__How to complete this task__. An exact copy of the data below is needed; please leave out any pictures.

BEGIN

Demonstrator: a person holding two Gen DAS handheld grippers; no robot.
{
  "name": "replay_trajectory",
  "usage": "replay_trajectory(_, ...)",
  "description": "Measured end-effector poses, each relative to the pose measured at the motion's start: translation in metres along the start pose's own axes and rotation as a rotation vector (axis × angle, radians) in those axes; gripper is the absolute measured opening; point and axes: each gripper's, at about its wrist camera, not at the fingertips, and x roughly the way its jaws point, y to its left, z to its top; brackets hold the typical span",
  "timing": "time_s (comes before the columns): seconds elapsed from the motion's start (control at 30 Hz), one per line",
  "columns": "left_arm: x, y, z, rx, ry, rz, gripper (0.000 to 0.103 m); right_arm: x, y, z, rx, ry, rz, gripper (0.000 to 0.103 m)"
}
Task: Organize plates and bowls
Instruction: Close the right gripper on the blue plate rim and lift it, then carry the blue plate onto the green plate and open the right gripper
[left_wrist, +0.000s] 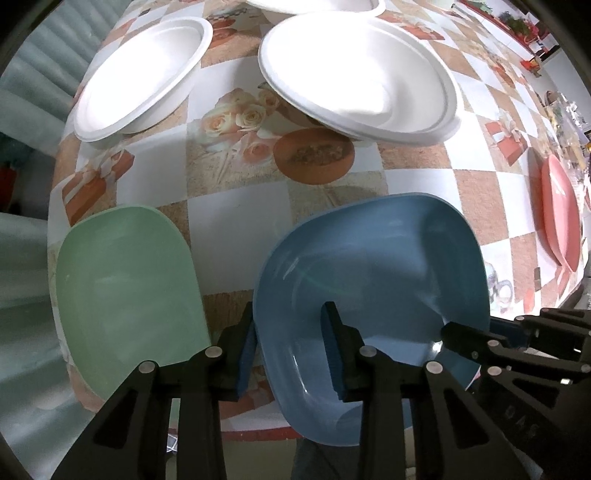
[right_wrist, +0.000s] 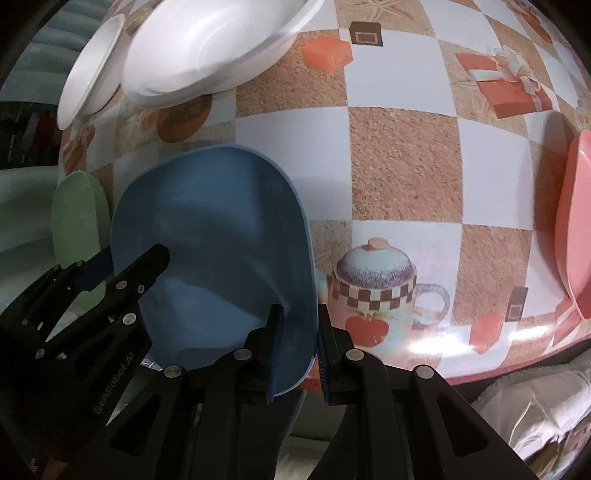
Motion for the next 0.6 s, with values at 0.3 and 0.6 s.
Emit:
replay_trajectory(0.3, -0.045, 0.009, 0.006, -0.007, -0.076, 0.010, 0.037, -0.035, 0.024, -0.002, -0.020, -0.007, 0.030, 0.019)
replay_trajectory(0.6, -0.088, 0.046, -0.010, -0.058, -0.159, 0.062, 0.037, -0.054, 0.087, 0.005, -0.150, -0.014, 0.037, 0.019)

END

__Result__.
Demonstrator: a person holding two Gen DAS handheld grippers; no robot.
{
  "name": "replay_trajectory",
  "usage": "replay_trajectory(_, ...)",
  "description": "Measured end-effector poses, each relative to the pose measured at the motion's start: translation in metres along the start pose's own axes and rotation as a rotation vector (axis × angle, radians) in those axes; gripper is the absolute measured opening; point and axes: each gripper's, at about its wrist camera, not at the fingertips, and x roughly the way its jaws point, y to its left, z to its top; brackets hold the typical span",
  "timing": "time_s (comes before the columns): seconds elapsed from the motion's start (control at 30 Hz), one per line",
  "columns": "left_arm: x, y, z, rx, ry, rz, gripper (0.000 to 0.103 m); right_arm: x, y, z, rx, ry, rz, gripper (0.000 to 0.103 m)"
}
Task: Organize plates and bowls
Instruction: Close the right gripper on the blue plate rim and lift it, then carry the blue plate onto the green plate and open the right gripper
[left_wrist, +0.000s] 
[right_wrist, +0.000s] 
Motion for the next 0.6 s, with values at 0.3 and 0.6 s.
Emit:
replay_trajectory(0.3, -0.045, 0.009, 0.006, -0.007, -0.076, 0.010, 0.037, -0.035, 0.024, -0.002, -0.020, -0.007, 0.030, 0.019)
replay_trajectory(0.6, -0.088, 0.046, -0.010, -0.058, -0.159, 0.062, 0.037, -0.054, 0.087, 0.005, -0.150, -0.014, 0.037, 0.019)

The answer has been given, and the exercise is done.